Pound Sterling faces barricades near its weekly high at 1.2250, but the pair is expected to extend its upside momentum as the risk-appetite of market participants is improving. The GBP/USD pair has rebounded to near the 20-day Exponential Moving Average (EMA) at around 1.2264. However, the broader GBP/USD outlook is bearish as the 50-day and 200-day Exponential Moving Averages (EMAs) have delivered a death cross near 1.2450. Potential support is around 1.2000.

BoE FAQs

What does the Bank of England do and how does it impact the Pound?
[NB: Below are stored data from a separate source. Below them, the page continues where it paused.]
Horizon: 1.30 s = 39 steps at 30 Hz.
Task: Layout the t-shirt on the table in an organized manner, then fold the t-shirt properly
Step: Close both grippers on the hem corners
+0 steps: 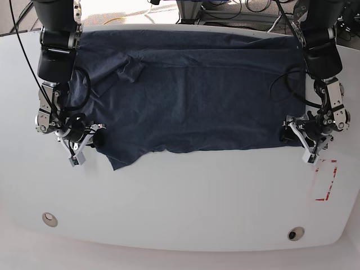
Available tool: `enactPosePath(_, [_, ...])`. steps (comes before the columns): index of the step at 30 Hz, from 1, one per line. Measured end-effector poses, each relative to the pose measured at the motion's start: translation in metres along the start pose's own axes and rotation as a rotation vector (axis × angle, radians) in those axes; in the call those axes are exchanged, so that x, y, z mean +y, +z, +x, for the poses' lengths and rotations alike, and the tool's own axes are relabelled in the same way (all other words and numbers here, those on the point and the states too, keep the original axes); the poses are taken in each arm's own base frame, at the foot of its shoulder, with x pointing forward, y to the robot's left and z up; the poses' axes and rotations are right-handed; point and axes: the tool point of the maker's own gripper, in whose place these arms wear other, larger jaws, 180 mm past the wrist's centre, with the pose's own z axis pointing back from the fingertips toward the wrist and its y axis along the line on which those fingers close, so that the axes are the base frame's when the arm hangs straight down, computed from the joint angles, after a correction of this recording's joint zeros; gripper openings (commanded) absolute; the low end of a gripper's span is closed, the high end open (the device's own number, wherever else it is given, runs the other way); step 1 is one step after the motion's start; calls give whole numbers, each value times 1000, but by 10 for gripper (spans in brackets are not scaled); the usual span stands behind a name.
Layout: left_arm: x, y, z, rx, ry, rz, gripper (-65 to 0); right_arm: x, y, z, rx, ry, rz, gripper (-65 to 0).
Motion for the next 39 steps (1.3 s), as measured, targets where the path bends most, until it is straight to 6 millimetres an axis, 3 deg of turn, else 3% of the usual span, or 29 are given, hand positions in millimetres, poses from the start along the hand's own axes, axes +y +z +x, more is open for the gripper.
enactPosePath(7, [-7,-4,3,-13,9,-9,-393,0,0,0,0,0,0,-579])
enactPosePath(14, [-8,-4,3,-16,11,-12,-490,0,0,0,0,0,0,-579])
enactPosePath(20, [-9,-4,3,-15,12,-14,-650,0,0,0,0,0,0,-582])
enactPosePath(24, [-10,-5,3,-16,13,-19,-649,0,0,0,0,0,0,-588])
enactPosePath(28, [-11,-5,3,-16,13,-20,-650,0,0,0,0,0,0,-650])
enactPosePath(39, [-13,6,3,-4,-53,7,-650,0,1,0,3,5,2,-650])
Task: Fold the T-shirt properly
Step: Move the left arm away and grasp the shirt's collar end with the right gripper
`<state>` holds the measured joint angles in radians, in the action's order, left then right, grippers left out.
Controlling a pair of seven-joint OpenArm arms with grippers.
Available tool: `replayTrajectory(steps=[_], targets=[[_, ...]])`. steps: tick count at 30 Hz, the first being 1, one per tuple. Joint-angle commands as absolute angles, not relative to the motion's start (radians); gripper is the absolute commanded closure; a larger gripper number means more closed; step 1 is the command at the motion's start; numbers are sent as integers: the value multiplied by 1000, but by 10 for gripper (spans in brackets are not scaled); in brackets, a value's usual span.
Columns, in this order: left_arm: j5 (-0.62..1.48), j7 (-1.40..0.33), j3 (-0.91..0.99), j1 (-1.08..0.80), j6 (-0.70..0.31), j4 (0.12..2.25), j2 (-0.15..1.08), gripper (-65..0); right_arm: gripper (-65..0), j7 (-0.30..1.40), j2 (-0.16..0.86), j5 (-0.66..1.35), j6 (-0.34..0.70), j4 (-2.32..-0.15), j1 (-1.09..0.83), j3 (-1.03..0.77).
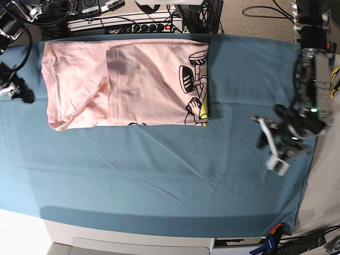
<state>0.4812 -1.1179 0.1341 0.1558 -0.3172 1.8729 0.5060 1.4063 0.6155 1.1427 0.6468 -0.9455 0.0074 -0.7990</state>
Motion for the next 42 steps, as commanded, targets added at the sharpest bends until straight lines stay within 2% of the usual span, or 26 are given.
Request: replayTrajectory(steps=[1, 6, 12, 18, 26, 30, 34, 42], targets=[[485, -1099, 173, 174, -315, 1890, 539, -240, -322, 1396, 648, 1186, 657, -932, 20, -781], [543, -1099, 312, 166, -342, 1890, 594, -240, -322, 1396, 640, 1283, 662, -883, 19, -675], [563, -1097, 398, 115, -342, 1890, 604, -240, -322, 1396, 640, 1398, 662, -883, 19, -536], [562, -1085, 400, 102, -343, 1890, 604, -240, -322, 1396, 640, 1484, 662, -883, 19, -462], [562, -1074, 400, 102, -360, 1890, 604, -240, -321, 1396, 640, 1484, 662, -883, 19, -457], [562, -1073, 400, 102, -360, 1890, 604, -240, -283, 1396, 640, 1484, 662, -883, 19, -457], [562, -1072, 400, 102, -360, 1890, 604, -240, -279, 1396, 640, 1484, 662, -883, 19, -455], [562, -1056, 400, 102, -361, 1889, 604, -240, -280, 1396, 640, 1484, 677, -883, 20, -308]])
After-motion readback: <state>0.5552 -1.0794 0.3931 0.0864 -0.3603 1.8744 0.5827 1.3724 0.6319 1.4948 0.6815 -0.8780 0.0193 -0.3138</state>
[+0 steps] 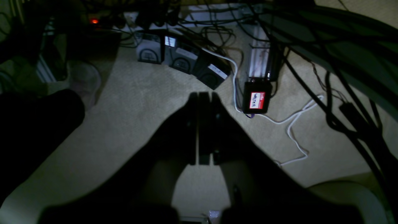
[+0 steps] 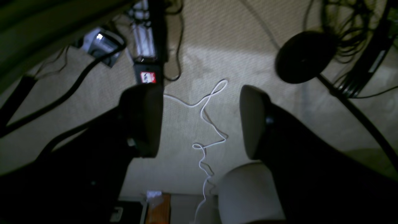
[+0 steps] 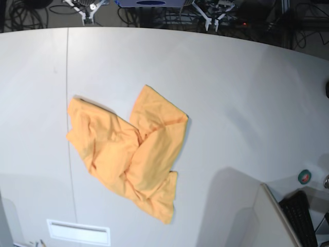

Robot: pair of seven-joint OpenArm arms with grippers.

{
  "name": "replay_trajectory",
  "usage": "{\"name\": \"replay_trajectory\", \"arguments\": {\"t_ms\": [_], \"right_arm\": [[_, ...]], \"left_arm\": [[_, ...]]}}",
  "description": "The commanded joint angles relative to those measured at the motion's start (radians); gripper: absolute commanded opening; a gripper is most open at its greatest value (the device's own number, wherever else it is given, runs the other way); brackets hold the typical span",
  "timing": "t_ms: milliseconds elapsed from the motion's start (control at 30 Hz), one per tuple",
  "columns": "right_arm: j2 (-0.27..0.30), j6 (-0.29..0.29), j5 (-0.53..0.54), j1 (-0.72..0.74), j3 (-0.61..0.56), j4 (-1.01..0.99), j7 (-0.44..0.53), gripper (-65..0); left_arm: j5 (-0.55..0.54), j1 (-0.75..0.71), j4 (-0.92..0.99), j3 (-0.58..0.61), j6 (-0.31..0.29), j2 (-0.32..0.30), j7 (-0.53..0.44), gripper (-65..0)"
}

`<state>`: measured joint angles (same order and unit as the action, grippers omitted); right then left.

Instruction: Layout the t-shirt on the table in an organized manner, then fold the t-shirt properly

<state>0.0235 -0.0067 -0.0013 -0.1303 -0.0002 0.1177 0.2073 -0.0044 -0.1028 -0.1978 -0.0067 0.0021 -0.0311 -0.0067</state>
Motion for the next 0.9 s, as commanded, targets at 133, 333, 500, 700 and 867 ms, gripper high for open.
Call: {"name": "replay_trajectory", "arguments": {"t_ms": [133, 333, 500, 700, 867], "right_arm": [[0.008, -0.002, 0.002, -0.002, 0.002, 0.001, 0.010, -65.0], [0.008, -0.002, 0.002, -0.002, 0.004, 0.001, -0.009, -65.0], [0.006, -0.002, 0.002, -0.019, 0.001, 0.001, -0.006, -65.0], [0.006, -0.002, 0.004, -0.048, 0.006, 0.001, 0.102, -65.0], [0.008, -0.002, 0.004, -0.053, 0.006, 0.001, 0.122, -65.0]], "left_arm": [[-0.001, -0.002, -0.006, 0.000, 0.003, -0.002, 0.000, -64.5], [-0.001, -0.002, -0.001, 0.006, 0.003, -0.003, 0.001, -43.1], [-0.001, -0.004, -0.002, 0.011, 0.003, -0.003, 0.000, -34.2], [-0.001, -0.004, -0.001, 0.001, 0.003, -0.003, 0.000, -65.0], [-0.001, -0.005, 0.002, 0.000, 0.003, -0.005, 0.000, -65.0]]}}
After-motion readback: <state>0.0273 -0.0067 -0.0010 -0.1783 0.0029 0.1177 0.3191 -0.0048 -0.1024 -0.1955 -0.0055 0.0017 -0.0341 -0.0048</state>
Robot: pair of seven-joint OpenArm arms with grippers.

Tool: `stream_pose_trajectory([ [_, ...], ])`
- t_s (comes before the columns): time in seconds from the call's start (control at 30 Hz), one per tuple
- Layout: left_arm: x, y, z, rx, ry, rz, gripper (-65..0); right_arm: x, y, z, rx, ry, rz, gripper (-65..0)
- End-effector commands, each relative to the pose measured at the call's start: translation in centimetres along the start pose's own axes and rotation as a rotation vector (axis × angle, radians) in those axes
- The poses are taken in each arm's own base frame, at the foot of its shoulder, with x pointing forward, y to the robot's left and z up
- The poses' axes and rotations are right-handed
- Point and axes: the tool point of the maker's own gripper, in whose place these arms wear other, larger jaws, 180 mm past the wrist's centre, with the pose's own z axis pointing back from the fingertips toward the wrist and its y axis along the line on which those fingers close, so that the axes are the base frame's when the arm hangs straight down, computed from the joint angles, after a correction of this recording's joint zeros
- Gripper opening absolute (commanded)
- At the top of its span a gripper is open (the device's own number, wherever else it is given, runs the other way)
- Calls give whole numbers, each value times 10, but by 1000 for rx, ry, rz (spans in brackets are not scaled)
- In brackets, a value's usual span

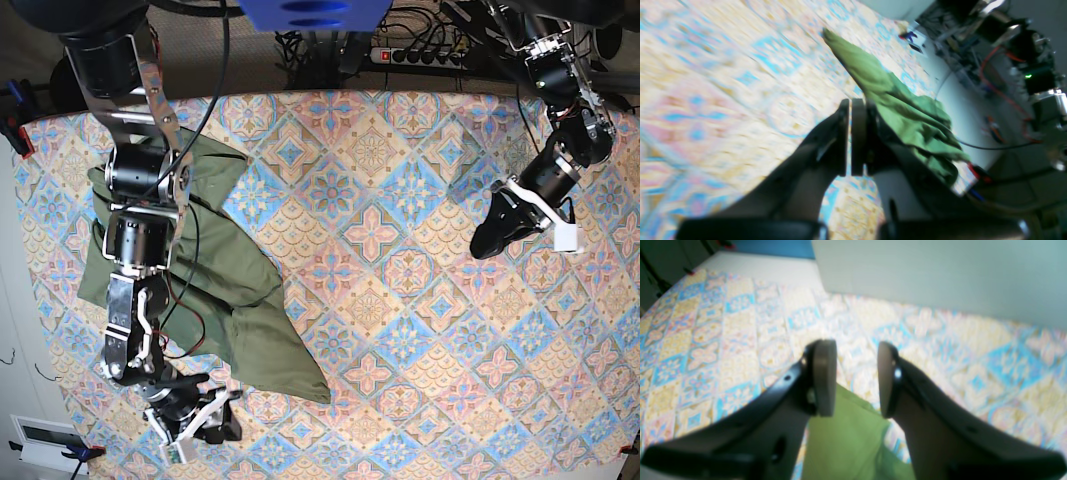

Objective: Layout the t-shirt on the table in an organized manner, then fold the t-shirt properly
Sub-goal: 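Grasp the shirt's edge with the left gripper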

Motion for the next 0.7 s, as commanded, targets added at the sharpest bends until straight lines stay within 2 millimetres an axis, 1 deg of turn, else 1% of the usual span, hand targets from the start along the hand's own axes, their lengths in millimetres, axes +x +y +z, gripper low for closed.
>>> stream_pose_trajectory([
  [0.0, 6, -8, -4, -24, -15, -25, -650, 29, -19, 20, -36, -66, 64, -446],
  [0.03, -1, -10, -9, -25, 7, -28, -650, 23, -30, 35, -69, -52, 101, -446],
  [0.07, -9, -13, -14, -30, 31, -33, -650, 8, -36, 48, -95, -20, 133, -446],
  [0.13, -21, -19, -23, -42, 68, -38, -650, -22, -32, 68, -113, 33, 177, -446],
  [0.17, -24, -24, -30, -57, 77, -43, -637, -40, -29, 76, -117, 57, 184, -446],
  [0.2, -28, -30, -37, -70, 91, -49, -613, -53, -30, 86, -127, 78, 198, -446],
  [0.3, -45, -54, -61, -130, 139, -68, -507, -85, -46, 122, -177, 145, 242, -446],
  [0.4, -61, -81, -82, -189, 174, -82, -446, -116, -63, 155, -233, 210, 240, -446],
  [0.47, -73, -95, -95, -217, 202, -85, -440, -131, -78, 181, -291, 229, 210, -446],
  [0.57, -90, -118, -126, -274, 244, -62, -441, -150, -101, 217, -384, 252, 155, -447],
  [0.67, -118, -141, -156, -318, 314, -21, -441, -167, -121, 254, -471, 275, 110, -447],
])
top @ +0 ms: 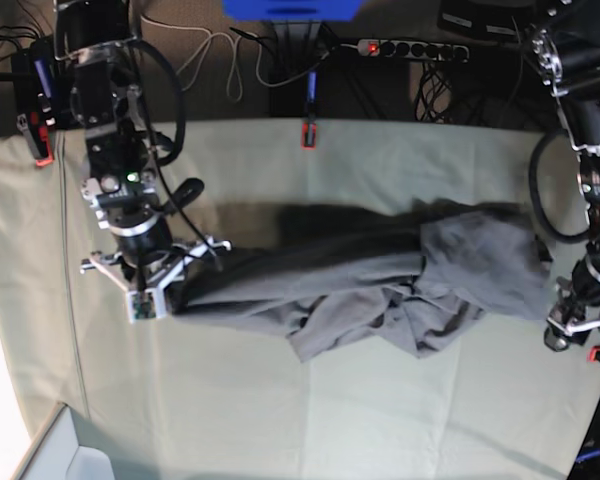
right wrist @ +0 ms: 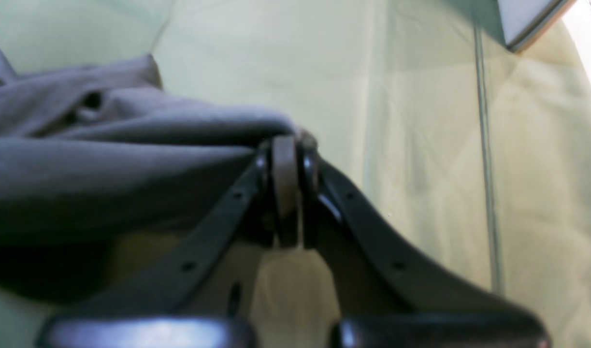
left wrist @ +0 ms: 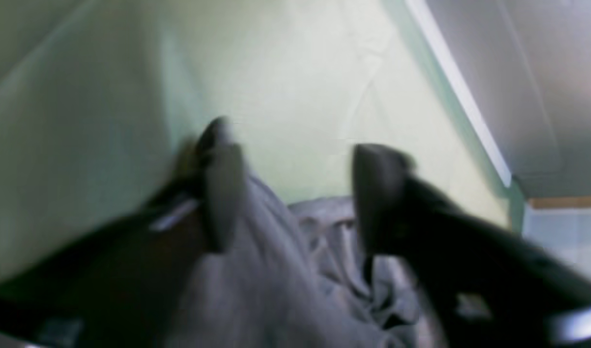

The Bank of England (BoE) decides monetary policy for the United Kingdom. Its primary goal is to achieve ‘price stability’, or a steady inflation rate of 2%. Its tool for achieving this is via the adjustment of base lending rates. The BoE sets the rate at which it lends to commercial banks and banks lend to each other, determining the level of interest rates in the economy overall. This also impacts the value of the Pound Sterling (GBP).

How does the Bank of England’s monetary policy influence Sterling?

When inflation is above the Bank of England’s target it responds by raising interest rates, making it more expensive for people and businesses to access credit. This is positive for the Pound Sterling because higher interest rates make the UK a more attractive place for global investors to park their money. When inflation falls below target, it is a sign economic growth is slowing, and the BoE will consider lowering interest rates to cheapen credit in the hope businesses will borrow to invest in growth-generating projects – a negative for the Pound Sterling.

What is Quantitative Easing (QE) and how does it affect the Pound?

In extreme situations, the Bank of England can enact a policy called Quantitative Easing (QE). QE is the process by which the BoE substantially increases the flow of credit in a stuck financial system. QE is a last resort policy when lowering interest rates will not achieve the necessary result. The process of QE involves the BoE printing money to buy assets – usually government or AAA-rated corporate bonds – from banks and other financial institutions. QE usually results in a weaker Pound Sterling.

What is Quantitative tightening (QT) and how does it affect the Pound Sterling?

Quantitative tightening (QT) is the reverse of QE, enacted when the economy is strengthening and inflation starts rising. Whilst in QE the Bank of England (BoE) purchases government and corporate bonds from financial institutions to encourage them to lend; in QT, the BoE stops buying more bonds, and stops reinvesting the principal maturing on the bonds it already holds. It is usually positive for the Pound Sterling.